■ **TO DO**
Would you print each of the entries below precisely as given?

■ **Records from a collection**
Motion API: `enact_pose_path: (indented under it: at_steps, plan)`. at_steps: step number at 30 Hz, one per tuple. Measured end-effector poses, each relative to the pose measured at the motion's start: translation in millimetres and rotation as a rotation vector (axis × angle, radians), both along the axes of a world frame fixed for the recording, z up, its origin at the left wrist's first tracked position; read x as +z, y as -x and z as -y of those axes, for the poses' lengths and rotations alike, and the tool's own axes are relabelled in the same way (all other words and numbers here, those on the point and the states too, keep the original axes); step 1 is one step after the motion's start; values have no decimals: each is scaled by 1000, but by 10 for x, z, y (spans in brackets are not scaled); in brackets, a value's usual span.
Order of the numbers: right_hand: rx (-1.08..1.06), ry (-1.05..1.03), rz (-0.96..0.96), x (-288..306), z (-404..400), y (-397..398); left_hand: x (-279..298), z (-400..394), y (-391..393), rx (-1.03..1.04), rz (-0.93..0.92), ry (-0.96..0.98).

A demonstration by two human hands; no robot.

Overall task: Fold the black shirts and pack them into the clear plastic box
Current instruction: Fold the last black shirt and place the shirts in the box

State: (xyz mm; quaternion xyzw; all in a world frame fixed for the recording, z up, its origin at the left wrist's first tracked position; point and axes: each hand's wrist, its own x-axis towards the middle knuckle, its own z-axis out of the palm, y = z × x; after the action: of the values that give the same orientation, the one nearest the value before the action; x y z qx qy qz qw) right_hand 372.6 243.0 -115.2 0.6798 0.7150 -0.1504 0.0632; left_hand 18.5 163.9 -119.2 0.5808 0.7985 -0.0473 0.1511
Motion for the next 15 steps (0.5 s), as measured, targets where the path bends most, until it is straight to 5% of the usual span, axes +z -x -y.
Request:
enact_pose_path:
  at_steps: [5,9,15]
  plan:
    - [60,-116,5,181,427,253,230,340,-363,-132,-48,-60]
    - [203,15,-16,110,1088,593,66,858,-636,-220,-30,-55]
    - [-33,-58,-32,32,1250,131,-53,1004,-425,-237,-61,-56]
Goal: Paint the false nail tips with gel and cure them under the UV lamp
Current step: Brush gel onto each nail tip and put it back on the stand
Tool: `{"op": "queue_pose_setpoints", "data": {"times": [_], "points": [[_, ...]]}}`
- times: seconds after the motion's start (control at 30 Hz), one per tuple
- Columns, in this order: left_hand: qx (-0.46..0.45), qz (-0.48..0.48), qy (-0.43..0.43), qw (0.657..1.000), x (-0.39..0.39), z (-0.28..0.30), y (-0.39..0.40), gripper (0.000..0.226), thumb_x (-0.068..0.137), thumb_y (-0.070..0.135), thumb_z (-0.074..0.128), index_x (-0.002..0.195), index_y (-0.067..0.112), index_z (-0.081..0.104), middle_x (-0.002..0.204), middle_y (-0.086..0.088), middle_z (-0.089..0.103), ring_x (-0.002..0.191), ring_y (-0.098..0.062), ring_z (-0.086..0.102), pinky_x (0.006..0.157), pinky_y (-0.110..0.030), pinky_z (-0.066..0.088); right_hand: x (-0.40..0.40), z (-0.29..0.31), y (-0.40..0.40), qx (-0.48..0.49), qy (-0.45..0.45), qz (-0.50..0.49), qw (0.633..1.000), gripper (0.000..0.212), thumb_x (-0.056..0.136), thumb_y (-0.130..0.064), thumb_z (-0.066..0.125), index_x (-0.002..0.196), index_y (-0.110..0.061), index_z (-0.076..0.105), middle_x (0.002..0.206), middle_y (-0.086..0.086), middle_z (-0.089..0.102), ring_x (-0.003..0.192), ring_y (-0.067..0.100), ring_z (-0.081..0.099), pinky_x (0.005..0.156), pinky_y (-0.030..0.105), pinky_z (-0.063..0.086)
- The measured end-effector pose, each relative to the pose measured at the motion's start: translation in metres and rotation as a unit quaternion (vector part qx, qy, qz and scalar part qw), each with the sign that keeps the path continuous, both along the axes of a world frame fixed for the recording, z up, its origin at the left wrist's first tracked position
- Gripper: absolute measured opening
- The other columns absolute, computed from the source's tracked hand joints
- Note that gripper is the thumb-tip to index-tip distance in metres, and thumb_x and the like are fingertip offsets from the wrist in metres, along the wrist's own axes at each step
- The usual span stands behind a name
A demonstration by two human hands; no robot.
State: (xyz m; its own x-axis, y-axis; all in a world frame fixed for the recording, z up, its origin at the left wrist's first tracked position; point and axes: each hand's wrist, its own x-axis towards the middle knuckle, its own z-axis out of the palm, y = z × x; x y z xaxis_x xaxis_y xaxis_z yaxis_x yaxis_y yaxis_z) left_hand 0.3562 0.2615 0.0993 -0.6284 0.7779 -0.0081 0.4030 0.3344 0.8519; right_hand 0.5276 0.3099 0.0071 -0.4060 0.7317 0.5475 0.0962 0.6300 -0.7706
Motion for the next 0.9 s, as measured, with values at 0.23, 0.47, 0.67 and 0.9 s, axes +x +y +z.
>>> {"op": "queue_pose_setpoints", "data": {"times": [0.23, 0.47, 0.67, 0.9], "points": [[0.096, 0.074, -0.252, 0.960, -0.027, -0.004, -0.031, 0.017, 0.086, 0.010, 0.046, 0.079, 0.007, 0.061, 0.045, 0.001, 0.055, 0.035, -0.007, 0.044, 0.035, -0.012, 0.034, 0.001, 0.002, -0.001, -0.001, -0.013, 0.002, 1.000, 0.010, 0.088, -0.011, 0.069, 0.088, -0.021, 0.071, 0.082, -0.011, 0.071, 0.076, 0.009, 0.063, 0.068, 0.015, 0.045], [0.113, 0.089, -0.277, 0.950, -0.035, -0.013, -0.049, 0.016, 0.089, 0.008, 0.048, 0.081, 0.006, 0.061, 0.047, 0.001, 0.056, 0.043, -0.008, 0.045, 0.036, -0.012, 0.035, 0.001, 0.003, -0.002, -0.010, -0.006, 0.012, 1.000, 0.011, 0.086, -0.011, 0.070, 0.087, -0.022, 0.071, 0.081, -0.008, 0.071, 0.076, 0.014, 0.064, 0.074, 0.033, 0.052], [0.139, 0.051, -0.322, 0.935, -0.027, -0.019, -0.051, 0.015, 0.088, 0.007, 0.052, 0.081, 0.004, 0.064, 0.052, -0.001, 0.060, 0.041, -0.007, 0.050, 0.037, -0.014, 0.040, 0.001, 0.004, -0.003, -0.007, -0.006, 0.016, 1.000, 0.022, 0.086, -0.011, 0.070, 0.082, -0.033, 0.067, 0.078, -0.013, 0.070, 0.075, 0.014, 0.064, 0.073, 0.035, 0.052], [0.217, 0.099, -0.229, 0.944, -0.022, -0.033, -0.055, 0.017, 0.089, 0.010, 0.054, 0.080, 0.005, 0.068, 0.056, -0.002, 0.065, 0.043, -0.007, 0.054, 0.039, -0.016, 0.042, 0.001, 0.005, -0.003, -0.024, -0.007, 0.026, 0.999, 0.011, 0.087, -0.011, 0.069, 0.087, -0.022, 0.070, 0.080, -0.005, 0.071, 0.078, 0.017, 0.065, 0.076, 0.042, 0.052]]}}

■ **EXERCISE RESPONSE**
Motion API: `enact_pose_path: (indented under it: at_steps, plan)`. at_steps: step number at 30 Hz, one per tuple. Measured end-effector poses, each relative to the pose measured at the motion's start: translation in millimetres and rotation as a rotation vector (axis × angle, radians), both along the axes of a world frame fixed for the recording, z up, its origin at the left wrist's first tracked position; read x as +z, y as -x and z as -y of those axes, for the poses' lengths and rotations alike, and the tool's own axes are relabelled in the same way (all other words and numbers here, those on the point and the states too, keep the original axes); step 1 is one step after the motion's start; values have no decimals: each is scaled by 1000, but by 10 for x, z, y (spans in brackets are not scaled); in brackets, a value's usual span.
Order of the numbers: right_hand: rx (-1.08..1.06), ry (-1.05..1.03), rz (-0.96..0.96), x (-288..306), z (-404..400), y (-397..398); left_hand: x (-279..298), z (-400..394), y (-391..393), rx (-1.03..1.04), rz (-0.93..0.92), ry (-0.96..0.98).

A demonstration by two human hands; no robot.

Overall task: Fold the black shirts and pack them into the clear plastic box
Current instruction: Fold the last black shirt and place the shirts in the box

State: (xyz mm; quaternion xyzw; all in a world frame fixed for the recording, z up, its origin at the left wrist's first tracked position; point and axes: each hand's wrist, its own x-axis towards the middle knuckle, its own z-axis out of the palm, y = z × x; after the action: of the values that give the same orientation, the one nearest the value before the action; x y z qx qy qz qw) right_hand 372.6 243.0 -115.2 0.6798 0.7150 -0.1504 0.0632; left_hand 18.5 163.9 -119.2 0.5808 0.7985 -0.0473 0.1511
Motion for the next 15 steps (0.5 s), as measured, targets where the path bends most, until it is straight to 5% of the usual span, axes +z -x -y.
Request:
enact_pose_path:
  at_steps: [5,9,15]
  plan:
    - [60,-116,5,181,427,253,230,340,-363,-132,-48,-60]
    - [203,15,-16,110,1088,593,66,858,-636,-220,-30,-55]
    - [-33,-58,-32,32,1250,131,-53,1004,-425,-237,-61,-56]
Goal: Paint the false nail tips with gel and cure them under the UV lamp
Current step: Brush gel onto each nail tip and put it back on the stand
Tool: `{"op": "queue_pose_setpoints", "data": {"times": [_], "points": [[_, ...]]}}`
- times: seconds after the motion's start (control at 30 Hz), one per tuple
- Columns, in this order: left_hand: qx (-0.46..0.45), qz (-0.48..0.48), qy (-0.43..0.43), qw (0.657..1.000), x (-0.39..0.39), z (-0.28..0.30), y (-0.39..0.40), gripper (0.000..0.226), thumb_x (-0.068..0.137), thumb_y (-0.070..0.135), thumb_z (-0.074..0.128), index_x (-0.002..0.195), index_y (-0.067..0.112), index_z (-0.081..0.104), middle_x (-0.002..0.204), middle_y (-0.086..0.088), middle_z (-0.089..0.103), ring_x (-0.002..0.191), ring_y (-0.098..0.062), ring_z (-0.086..0.102), pinky_x (0.006..0.157), pinky_y (-0.110..0.030), pinky_z (-0.066..0.088); right_hand: x (-0.40..0.40), z (-0.29..0.31), y (-0.40..0.40), qx (-0.48..0.49), qy (-0.45..0.45), qz (-0.50..0.49), qw (0.633..1.000), gripper (0.000..0.212), thumb_x (-0.056..0.136), thumb_y (-0.130..0.064), thumb_z (-0.066..0.125), index_x (-0.002..0.196), index_y (-0.110..0.061), index_z (-0.076..0.105), middle_x (0.002..0.206), middle_y (-0.086..0.086), middle_z (-0.089..0.102), ring_x (-0.003..0.192), ring_y (-0.067..0.100), ring_z (-0.081..0.099), pinky_x (0.005..0.156), pinky_y (-0.030..0.105), pinky_z (-0.063..0.086)
- The measured end-effector pose, each relative to the pose measured at the motion's start: translation in metres and rotation as a unit quaternion (vector part qx, qy, qz and scalar part qw), each with the sign that keeps the path continuous, both along the axes of a world frame fixed for the recording, z up, its origin at the left wrist's first tracked position
- Gripper: absolute measured opening
- The other columns absolute, computed from the source's tracked hand joints
- Note that gripper is the thumb-tip to index-tip distance in metres, and thumb_x and the like are fingertip offsets from the wrist in metres, along the wrist's own axes at each step
- The usual span stands behind a name
A demonstration by two human hands; no robot.
State: (xyz m; its own x-axis, y-axis; all in a world frame fixed for the recording, z up, its origin at the left wrist's first tracked position; point and axes: each hand's wrist, its own x-axis towards the middle knuckle, its own z-axis out of the palm, y = z × x; x y z xaxis_x xaxis_y xaxis_z yaxis_x yaxis_y yaxis_z) left_hand 0.3562 0.2615 0.0993 -0.6284 0.7779 -0.0081 0.4030 0.3344 0.8519; right_hand 0.5276 0.3099 0.0071 -0.4060 0.7317 0.5475 0.0962 0.6300 -0.7706
Motion for the next 0.9 s, as measured, with values at 0.23, 0.47, 0.67 and 0.9 s, axes +x +y +z.
>>> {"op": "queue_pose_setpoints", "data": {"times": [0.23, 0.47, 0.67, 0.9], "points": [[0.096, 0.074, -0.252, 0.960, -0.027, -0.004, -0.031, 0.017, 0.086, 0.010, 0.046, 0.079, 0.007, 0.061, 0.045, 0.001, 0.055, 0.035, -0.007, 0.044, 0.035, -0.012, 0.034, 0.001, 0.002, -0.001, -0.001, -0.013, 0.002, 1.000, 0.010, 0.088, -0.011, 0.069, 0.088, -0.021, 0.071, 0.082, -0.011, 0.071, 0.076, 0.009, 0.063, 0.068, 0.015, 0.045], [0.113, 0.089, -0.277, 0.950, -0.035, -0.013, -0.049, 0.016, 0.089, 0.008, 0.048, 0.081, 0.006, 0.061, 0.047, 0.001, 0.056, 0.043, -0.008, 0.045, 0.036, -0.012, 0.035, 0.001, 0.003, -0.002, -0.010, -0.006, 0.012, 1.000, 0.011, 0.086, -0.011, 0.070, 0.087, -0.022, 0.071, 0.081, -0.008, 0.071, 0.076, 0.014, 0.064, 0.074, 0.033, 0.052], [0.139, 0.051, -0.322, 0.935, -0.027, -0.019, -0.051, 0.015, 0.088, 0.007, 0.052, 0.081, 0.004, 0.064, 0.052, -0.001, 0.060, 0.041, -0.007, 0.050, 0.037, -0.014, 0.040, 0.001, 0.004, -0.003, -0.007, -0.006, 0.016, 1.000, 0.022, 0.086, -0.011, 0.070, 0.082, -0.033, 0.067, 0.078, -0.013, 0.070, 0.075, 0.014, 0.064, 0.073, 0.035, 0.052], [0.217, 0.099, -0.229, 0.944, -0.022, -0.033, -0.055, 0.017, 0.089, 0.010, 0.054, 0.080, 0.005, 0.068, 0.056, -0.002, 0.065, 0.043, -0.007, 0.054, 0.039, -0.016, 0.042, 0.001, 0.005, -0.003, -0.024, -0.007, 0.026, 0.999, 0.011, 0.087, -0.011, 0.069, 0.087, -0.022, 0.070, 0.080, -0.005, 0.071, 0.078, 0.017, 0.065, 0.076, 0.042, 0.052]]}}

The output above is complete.